Your goal » Search the listing for the string "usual". Copy every line that has it.

Dataset records »
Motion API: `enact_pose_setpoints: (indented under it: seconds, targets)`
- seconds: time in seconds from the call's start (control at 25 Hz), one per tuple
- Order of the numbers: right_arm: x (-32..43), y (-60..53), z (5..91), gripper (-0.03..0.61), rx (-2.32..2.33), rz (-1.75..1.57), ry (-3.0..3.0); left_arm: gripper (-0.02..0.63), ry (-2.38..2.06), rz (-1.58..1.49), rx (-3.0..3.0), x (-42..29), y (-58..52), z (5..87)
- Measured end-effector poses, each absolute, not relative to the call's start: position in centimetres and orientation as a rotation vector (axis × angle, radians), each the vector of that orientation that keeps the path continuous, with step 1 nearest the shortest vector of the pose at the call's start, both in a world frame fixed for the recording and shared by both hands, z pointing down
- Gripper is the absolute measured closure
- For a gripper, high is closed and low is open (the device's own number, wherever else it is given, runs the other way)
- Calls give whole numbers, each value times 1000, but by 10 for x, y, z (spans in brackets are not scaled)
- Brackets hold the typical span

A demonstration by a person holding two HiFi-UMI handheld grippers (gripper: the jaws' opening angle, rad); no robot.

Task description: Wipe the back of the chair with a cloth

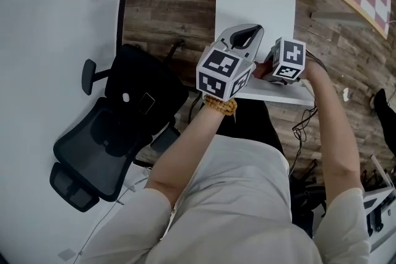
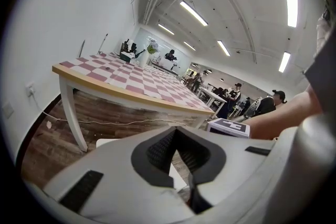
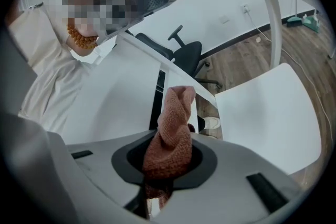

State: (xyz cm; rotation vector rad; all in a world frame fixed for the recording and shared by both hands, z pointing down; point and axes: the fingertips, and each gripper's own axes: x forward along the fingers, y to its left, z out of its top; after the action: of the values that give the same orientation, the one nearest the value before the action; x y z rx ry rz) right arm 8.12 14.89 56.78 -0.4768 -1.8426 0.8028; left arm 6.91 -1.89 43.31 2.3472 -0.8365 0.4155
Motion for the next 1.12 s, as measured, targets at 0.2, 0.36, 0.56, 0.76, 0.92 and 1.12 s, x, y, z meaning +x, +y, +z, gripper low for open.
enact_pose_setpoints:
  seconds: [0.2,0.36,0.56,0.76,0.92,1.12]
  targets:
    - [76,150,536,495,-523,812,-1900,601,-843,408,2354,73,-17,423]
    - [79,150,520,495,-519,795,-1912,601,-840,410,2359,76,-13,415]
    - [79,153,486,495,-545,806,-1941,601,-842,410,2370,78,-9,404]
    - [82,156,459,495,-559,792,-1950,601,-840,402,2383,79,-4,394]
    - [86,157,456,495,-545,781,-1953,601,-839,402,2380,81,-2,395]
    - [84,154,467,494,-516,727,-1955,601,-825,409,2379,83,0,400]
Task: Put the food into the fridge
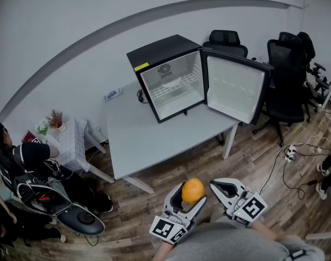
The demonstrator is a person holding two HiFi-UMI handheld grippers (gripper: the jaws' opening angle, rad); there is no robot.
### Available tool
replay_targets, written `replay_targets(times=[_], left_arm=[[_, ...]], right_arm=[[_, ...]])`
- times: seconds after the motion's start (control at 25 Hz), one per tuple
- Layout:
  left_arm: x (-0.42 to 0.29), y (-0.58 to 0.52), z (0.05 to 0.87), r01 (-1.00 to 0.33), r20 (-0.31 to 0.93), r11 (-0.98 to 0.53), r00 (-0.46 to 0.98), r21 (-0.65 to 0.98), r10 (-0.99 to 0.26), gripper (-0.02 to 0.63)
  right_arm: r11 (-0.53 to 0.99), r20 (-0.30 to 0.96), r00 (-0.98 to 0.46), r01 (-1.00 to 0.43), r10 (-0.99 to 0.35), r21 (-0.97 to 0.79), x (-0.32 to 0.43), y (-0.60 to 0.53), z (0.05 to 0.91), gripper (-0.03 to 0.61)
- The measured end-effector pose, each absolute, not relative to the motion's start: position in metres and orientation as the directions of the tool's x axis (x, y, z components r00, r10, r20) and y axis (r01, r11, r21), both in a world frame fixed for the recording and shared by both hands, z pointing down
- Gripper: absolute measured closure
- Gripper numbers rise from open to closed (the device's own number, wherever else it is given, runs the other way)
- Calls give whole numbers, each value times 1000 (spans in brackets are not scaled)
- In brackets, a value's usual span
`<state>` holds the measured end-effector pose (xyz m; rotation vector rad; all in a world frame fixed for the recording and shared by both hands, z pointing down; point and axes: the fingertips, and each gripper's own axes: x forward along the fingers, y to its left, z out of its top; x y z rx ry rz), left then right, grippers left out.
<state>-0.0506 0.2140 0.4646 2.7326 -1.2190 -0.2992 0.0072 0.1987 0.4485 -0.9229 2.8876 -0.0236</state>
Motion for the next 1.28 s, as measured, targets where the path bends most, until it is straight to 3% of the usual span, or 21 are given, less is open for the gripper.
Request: replay_targets(times=[0.44,1.28], left_arm=[[-47,180,467,-715,-125,-666,656,211,-744,250],[-50,17,446,-738,-128,-643,631,204,-765,250]], right_arm=[[805,-115,-798,-590,-592,-56,11,159,446,566],[820,-160,-806,-571,-570,-42,10,-19,417,566]])
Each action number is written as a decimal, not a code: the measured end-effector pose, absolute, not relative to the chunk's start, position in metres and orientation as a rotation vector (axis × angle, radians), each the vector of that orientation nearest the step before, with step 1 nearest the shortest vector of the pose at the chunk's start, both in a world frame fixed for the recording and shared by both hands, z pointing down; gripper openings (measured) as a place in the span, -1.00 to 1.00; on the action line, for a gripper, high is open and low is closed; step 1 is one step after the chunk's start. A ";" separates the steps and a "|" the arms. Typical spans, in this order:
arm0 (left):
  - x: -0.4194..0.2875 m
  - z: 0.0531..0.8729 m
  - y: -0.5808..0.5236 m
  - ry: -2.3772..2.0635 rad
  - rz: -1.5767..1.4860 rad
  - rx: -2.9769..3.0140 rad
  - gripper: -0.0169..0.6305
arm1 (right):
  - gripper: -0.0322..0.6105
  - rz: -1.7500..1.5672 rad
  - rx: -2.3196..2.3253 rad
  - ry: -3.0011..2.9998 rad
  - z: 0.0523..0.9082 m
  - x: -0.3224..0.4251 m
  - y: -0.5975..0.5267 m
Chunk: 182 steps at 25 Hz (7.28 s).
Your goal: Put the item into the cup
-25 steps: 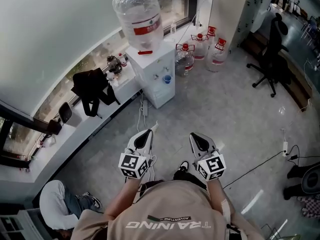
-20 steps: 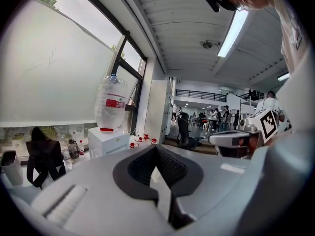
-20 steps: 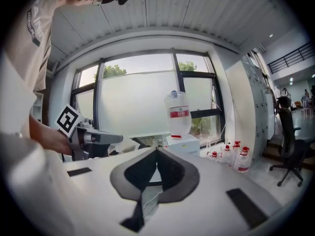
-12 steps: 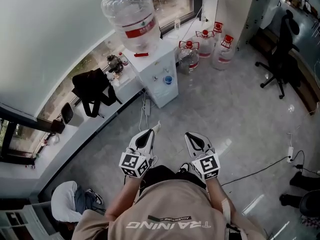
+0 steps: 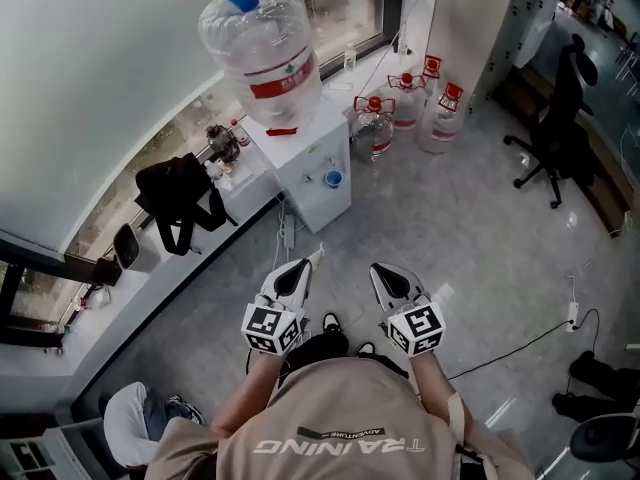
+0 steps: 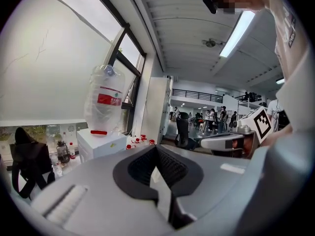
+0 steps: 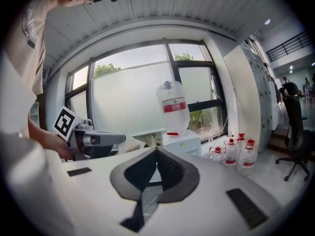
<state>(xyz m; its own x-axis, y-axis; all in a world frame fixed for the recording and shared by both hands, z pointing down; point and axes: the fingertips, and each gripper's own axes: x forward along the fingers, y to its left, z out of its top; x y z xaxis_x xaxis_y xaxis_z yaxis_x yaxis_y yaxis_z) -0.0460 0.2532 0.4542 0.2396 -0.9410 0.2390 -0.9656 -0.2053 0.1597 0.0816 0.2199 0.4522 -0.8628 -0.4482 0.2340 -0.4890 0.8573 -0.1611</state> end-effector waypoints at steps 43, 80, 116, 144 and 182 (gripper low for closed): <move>-0.049 0.509 0.002 -1.688 0.403 2.215 -0.92 | -0.87 0.306 0.517 -2.779 0.499 0.028 -0.035; -0.109 0.744 -0.120 -1.720 0.588 2.044 -0.92 | -0.87 0.434 0.626 -2.568 0.752 -0.015 -0.125; -0.173 0.907 -0.168 -1.865 0.687 1.866 -0.92 | -0.87 0.522 0.482 -2.533 0.862 -0.058 -0.118; -0.131 0.888 -0.115 -1.722 0.645 1.893 -0.92 | -0.87 0.482 0.470 -2.537 0.822 -0.060 -0.114; -0.156 0.409 -0.095 -1.942 0.303 2.339 -0.92 | -0.87 -0.035 0.653 -2.871 0.390 -0.067 -0.119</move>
<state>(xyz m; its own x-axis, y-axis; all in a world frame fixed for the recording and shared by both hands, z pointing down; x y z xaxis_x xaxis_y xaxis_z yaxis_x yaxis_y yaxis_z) -0.1560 -0.0954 0.4087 0.1734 -0.9629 0.2067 -0.9801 -0.1894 -0.0599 -0.0671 -0.1193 0.3902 -0.8832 -0.4304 0.1863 -0.4258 0.9024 0.0662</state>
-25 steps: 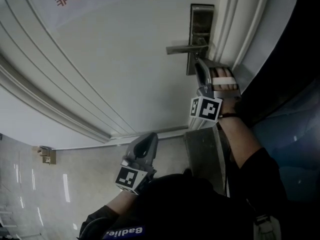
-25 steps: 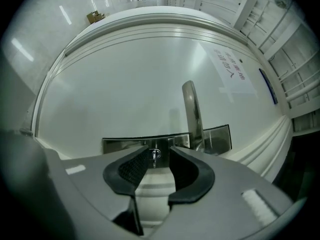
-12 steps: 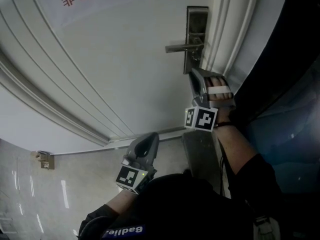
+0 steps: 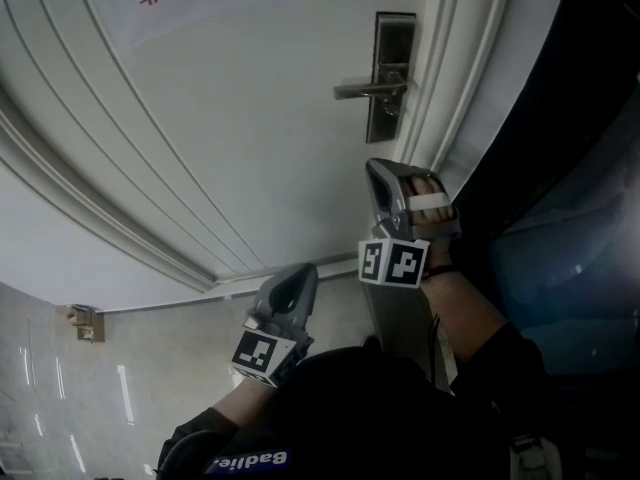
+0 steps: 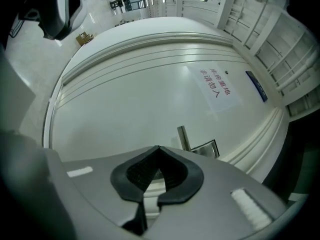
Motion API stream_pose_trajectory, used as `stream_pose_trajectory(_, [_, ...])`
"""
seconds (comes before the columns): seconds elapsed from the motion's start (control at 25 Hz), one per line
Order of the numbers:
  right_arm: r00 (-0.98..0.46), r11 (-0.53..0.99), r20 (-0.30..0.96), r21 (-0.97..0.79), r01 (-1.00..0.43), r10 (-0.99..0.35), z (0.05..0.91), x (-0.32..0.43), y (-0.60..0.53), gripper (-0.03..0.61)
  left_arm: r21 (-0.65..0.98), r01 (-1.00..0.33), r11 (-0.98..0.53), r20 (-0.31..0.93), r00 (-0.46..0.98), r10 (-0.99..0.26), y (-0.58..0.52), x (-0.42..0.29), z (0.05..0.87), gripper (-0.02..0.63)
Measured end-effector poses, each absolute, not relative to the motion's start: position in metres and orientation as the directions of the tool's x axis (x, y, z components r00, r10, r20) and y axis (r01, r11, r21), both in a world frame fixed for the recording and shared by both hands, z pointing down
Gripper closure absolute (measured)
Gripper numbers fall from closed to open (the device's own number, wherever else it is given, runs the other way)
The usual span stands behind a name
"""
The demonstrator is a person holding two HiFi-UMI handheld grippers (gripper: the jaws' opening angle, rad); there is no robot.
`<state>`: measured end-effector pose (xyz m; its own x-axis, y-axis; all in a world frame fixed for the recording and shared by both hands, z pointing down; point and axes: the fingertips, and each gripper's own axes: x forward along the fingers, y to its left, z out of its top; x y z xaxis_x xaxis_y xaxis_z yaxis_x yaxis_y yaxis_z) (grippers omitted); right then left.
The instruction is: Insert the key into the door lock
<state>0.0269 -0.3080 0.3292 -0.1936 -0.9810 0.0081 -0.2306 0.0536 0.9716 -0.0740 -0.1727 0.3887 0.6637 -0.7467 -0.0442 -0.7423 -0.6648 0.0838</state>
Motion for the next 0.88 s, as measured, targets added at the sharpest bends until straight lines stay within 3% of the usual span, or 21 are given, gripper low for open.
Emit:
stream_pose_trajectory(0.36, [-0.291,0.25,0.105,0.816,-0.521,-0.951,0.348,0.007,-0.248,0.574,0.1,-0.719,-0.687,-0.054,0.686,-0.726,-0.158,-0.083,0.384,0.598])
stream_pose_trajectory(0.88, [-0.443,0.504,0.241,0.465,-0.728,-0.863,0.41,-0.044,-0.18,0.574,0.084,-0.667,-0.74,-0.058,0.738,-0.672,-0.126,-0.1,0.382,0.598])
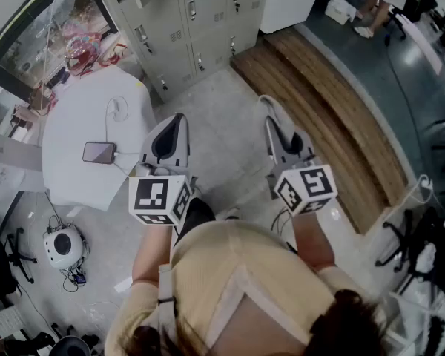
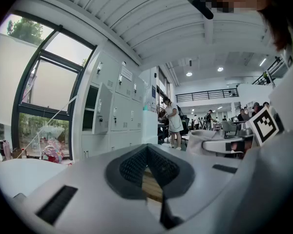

Exercise solution »
- In brackets, a value's usual span
Motion for the next 1.28 s, as measured, targets where the path bends most, until it is straight to 3% of the usual span, or 21 are given, less is open for the gripper.
The usual span stands behind a name
Motion for the next 0.88 s, as measured, targets added at the sharpest bends until straight lines stay within 3% of the usual span, or 21 are given, gripper low for open.

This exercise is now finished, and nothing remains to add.